Every step you take is going to contribute to your health and wellness, and increase your physical fitness.  These guidelines for aerobic activity should be requirements for everyone, and not considered exercise.  Instead of thinking of it as improving the body, think of it as stopping the body from getting worse.  You’re just maintaining homeostasis, and moving around is part of that.  Just being active is simple; take the stairs, walk to the store/school/work, park at the back of the parking lot, take a few extra steps when you can.  It’s good for you sure, but it’s not going to do very much to contribute to performance or aesthetics.  Aerobic activity should be the baseline, not the workout.

When you are working out, you should be focusing on moving heavy objects, or moving fast.  It’s relatively simple, and it’s applicable to all performance and aesthetic goals.  I gave a few examples of how to break up workouts in a recent post, so I’d suggest checking it out.

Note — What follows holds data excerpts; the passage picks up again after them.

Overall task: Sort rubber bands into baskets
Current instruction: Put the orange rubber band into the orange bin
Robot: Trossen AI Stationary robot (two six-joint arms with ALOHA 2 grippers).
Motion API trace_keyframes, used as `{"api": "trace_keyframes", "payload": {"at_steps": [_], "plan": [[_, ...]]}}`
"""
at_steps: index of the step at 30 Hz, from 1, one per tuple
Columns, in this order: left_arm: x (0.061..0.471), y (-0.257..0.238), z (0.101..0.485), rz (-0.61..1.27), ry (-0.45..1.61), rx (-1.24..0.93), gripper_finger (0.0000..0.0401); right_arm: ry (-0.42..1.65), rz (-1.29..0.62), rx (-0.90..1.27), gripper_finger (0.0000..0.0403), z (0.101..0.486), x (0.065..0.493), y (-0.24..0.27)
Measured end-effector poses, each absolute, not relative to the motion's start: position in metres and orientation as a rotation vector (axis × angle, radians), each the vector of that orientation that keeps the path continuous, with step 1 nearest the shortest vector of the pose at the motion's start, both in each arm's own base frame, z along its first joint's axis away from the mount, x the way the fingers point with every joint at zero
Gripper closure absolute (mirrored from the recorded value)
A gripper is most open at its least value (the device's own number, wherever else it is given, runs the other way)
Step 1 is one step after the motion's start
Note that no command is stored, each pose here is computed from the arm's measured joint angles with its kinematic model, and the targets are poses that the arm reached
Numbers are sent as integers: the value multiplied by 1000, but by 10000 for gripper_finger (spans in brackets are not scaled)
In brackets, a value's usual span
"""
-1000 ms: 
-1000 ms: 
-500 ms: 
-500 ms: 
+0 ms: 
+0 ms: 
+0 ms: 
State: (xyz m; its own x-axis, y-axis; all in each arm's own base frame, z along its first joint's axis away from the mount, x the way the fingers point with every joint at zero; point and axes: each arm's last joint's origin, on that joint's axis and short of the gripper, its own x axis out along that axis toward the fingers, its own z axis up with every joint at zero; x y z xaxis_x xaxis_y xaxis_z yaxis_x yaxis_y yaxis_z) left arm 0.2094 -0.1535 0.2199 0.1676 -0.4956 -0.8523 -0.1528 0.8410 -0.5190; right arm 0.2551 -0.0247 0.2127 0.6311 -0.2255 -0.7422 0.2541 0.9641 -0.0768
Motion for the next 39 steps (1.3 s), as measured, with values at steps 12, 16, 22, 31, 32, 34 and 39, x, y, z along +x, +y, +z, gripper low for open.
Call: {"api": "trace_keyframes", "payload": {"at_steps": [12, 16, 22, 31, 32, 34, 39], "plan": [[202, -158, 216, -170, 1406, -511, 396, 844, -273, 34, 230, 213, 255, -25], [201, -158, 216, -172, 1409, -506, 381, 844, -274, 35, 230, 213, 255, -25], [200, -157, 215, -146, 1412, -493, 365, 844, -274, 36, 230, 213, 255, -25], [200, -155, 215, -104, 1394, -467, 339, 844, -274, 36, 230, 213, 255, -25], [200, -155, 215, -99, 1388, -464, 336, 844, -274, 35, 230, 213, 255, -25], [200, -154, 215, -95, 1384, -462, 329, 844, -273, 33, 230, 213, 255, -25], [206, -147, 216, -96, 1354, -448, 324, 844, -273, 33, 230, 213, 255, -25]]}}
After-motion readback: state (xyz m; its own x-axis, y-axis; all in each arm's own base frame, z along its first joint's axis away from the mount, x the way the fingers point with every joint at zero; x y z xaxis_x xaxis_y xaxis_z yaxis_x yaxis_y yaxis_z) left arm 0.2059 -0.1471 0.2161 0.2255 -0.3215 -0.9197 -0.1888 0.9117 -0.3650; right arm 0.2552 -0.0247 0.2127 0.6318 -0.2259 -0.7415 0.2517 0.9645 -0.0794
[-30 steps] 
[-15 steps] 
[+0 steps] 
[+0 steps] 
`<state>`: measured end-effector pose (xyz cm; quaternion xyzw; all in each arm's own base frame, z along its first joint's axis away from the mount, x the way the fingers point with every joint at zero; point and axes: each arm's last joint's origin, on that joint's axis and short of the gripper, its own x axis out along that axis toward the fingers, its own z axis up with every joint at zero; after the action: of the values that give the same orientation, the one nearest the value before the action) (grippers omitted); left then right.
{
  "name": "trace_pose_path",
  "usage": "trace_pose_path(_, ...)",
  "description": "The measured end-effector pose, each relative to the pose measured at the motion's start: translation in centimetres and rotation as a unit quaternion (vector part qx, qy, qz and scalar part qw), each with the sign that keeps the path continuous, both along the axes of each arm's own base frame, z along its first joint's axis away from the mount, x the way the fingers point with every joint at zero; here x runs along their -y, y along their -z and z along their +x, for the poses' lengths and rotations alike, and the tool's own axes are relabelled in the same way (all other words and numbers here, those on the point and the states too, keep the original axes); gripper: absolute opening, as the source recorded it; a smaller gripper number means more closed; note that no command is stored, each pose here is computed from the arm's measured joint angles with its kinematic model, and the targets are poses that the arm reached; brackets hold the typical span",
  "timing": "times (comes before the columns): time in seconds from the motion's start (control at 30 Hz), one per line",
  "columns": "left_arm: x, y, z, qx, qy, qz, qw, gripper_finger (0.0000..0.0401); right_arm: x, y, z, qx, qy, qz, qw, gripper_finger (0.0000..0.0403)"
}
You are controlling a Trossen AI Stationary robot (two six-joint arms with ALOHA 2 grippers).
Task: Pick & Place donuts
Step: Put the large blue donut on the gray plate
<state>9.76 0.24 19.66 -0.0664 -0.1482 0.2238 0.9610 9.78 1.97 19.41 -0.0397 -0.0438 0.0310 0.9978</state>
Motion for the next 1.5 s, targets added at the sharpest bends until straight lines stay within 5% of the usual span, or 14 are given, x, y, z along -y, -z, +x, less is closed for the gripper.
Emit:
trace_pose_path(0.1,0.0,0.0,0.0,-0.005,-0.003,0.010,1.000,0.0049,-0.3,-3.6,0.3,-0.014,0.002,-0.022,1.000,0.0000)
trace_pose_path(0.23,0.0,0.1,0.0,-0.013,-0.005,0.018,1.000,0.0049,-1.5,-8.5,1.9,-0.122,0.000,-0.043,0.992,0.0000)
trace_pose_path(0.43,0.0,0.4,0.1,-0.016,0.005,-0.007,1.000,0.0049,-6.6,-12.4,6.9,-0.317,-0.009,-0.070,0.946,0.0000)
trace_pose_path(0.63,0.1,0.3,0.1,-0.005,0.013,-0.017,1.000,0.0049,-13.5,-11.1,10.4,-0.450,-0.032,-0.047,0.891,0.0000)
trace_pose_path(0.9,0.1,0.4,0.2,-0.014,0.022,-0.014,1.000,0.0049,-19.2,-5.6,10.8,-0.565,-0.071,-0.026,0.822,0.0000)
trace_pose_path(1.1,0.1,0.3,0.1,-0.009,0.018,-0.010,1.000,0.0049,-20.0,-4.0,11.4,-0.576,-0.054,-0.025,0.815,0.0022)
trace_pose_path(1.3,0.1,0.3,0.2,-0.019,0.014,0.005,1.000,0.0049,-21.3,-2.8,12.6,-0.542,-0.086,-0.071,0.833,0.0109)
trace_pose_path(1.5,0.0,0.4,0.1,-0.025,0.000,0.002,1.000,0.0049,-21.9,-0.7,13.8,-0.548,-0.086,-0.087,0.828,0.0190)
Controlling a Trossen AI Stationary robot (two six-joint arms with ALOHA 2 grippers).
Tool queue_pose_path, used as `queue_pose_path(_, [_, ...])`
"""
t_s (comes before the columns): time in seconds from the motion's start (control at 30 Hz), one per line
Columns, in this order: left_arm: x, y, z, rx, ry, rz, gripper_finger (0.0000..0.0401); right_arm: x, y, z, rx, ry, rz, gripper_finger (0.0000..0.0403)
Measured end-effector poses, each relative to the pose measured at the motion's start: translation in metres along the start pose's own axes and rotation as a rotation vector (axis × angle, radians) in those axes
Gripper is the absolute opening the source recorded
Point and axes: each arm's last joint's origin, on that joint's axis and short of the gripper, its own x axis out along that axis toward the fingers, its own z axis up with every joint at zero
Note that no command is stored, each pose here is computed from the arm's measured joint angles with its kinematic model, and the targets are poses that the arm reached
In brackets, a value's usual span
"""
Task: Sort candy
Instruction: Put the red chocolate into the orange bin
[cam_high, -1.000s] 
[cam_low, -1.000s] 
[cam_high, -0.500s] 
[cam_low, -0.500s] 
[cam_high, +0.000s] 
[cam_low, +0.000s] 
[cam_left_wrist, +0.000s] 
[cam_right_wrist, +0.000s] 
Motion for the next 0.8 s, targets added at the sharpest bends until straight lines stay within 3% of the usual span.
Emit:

If you’ve spent a while being sedentary, and you’re looking to engage in a fitness program, where do you start?  Not with aerobic work.  Start by addressing the movement deficiencies you’ve accumulated, fix them, and focus on getting stronger.  Developing strength and anaerobic conditioning should be your priority inside the gym, and when you’re outside, just think about living a moving around and living a healthy lifestyle.  You’ll feel better, you’ll look better, and you’ll make a difference in your physical and mental health.

Your aerobic work should come from being active, not from thinking about exercise.  Is walking on the treadmill or bouncing around on the elliptical your idea of a good time?  Definitely not.  Do you think it’s a requirement for staying fit?  Hopefully not.  Instead of being a slave to the LCD display, get outside.  Go kayaking,  take a bike ride, or on a hike.  Walk your dog, play Frisbee with the guys, go dancing with your girlfriend.  Don’t consider it exercise.  Consider it living.  It feels good to be alive, doesn’t it?  Take advantage of it, make it better, and have as much fun as you can.